[The task]
If a line of the data below contains the string "black", copy it into your answer.
+ + + + +
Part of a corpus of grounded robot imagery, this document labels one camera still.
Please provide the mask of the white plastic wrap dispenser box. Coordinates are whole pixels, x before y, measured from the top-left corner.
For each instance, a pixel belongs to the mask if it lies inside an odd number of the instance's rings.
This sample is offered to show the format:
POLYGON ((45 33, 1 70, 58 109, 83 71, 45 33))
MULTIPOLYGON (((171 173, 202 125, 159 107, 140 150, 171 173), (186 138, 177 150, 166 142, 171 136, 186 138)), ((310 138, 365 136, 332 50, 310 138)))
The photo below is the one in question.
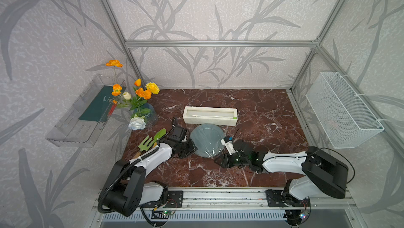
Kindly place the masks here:
POLYGON ((183 120, 186 124, 235 126, 238 111, 231 108, 185 107, 183 120))

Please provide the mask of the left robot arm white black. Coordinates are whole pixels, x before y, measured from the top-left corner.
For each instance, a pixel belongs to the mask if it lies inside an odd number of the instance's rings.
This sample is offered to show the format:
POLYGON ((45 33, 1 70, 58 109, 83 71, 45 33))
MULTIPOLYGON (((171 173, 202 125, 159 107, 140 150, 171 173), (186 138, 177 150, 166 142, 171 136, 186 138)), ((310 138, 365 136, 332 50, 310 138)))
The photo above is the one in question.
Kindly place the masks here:
POLYGON ((117 161, 98 197, 97 210, 130 216, 139 207, 168 201, 168 187, 157 182, 146 183, 146 177, 174 156, 186 158, 196 150, 187 137, 188 130, 173 124, 171 130, 156 141, 157 146, 130 161, 117 161))

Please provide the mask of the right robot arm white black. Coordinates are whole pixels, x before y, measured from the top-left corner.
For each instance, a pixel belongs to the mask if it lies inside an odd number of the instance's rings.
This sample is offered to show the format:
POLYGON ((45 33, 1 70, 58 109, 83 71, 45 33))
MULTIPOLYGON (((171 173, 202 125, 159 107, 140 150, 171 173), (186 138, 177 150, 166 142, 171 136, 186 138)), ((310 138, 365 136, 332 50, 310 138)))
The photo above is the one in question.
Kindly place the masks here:
POLYGON ((318 147, 309 147, 299 153, 276 154, 256 152, 242 140, 228 141, 225 146, 228 153, 214 160, 222 168, 249 167, 257 174, 285 172, 302 175, 288 180, 281 191, 268 190, 269 198, 276 203, 294 206, 320 193, 335 199, 346 196, 348 167, 318 147))

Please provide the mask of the flower bouquet in glass vase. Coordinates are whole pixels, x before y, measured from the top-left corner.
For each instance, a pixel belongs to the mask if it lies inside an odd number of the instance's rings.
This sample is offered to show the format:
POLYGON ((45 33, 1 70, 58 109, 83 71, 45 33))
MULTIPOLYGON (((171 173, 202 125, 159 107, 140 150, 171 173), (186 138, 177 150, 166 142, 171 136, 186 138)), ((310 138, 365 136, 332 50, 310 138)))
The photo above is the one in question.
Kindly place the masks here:
POLYGON ((159 94, 160 92, 156 83, 149 82, 145 85, 145 88, 142 87, 142 84, 142 79, 137 79, 134 82, 134 95, 131 95, 127 91, 124 92, 120 84, 112 86, 113 103, 117 107, 129 109, 133 113, 128 124, 128 128, 133 131, 144 130, 147 126, 151 125, 151 120, 147 119, 147 116, 151 114, 152 109, 146 108, 145 105, 153 94, 159 94))

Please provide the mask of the left green circuit board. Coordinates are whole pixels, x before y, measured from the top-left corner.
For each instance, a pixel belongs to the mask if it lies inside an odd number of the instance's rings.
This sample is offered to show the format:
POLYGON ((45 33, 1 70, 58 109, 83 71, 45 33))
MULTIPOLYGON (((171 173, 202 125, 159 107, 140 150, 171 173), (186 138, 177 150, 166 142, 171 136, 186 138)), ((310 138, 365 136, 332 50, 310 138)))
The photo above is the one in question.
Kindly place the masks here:
POLYGON ((157 209, 152 210, 152 214, 159 218, 162 218, 163 216, 172 216, 175 214, 175 212, 176 212, 175 210, 174 211, 173 210, 157 210, 157 209))

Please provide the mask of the red pen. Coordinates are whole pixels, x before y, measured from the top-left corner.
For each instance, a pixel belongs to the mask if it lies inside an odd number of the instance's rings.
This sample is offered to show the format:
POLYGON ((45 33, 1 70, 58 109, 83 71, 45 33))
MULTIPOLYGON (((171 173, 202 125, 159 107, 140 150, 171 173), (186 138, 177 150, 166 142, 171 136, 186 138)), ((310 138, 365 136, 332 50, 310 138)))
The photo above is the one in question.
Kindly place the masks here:
POLYGON ((110 110, 109 110, 109 112, 108 112, 108 116, 111 116, 111 115, 113 114, 113 112, 114 112, 114 110, 115 110, 117 104, 118 104, 118 102, 115 101, 115 100, 113 100, 113 105, 111 106, 111 108, 110 108, 110 110))

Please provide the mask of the right small circuit board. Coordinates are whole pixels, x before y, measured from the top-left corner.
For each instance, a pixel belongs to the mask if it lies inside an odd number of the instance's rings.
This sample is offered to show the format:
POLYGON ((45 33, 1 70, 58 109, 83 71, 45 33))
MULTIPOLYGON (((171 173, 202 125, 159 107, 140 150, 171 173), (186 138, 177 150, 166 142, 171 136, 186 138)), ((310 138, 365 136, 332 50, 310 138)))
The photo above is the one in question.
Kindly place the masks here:
POLYGON ((305 211, 303 211, 303 212, 301 212, 301 213, 299 214, 299 218, 303 220, 303 219, 308 218, 309 215, 310 215, 310 213, 309 213, 307 210, 305 210, 305 211))

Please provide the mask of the dark green notebook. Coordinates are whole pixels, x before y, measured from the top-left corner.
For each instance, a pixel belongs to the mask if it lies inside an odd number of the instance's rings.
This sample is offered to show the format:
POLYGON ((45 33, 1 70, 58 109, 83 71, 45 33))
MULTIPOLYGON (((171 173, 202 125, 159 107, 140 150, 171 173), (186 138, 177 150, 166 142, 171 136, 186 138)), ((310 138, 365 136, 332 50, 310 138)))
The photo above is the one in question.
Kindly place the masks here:
POLYGON ((113 96, 112 92, 112 86, 103 86, 84 113, 79 117, 79 120, 106 123, 113 100, 117 101, 117 97, 113 96))

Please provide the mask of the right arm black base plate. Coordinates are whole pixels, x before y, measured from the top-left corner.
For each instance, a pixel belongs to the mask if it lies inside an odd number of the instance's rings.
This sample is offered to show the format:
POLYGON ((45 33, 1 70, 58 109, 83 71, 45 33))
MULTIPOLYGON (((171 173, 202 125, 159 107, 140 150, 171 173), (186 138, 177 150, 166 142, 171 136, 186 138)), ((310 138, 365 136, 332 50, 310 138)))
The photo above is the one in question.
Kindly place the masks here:
POLYGON ((299 200, 289 193, 284 193, 282 190, 266 190, 266 200, 269 207, 279 208, 308 208, 311 207, 310 198, 307 197, 299 200))

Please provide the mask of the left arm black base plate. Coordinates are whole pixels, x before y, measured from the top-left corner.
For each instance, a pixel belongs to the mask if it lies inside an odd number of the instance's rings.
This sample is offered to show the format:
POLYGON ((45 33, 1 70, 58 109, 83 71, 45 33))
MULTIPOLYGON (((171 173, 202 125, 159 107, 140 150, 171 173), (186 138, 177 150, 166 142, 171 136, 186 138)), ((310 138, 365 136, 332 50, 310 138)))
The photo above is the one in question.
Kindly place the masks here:
POLYGON ((158 201, 148 202, 142 205, 143 208, 181 208, 183 205, 184 191, 168 190, 158 201))

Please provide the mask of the clear acrylic wall shelf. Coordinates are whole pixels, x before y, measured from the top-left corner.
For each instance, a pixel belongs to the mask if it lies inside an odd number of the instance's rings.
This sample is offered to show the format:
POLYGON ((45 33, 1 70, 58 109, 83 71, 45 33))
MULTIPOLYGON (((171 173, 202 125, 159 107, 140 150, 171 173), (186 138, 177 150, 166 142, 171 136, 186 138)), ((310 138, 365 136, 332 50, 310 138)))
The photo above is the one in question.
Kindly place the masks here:
POLYGON ((79 120, 79 117, 103 86, 113 86, 114 84, 120 84, 123 91, 125 91, 126 83, 124 79, 100 74, 95 75, 69 110, 49 131, 45 139, 57 147, 92 148, 107 122, 82 121, 79 120))
+ + + + +
[Task output]
Please provide the mask of the left robot arm white black. Coordinates are whole pixels, x before y, measured from the top-left corner.
Please provide the mask of the right robot arm white black. Coordinates are whole pixels, x before y, measured from the top-left corner.
Please provide the mask of the right arm black base plate. Coordinates are whole pixels, x before y, measured from the top-left corner.
Please provide the mask of the left arm black base plate. Coordinates are whole pixels, x before y, measured from the top-left corner.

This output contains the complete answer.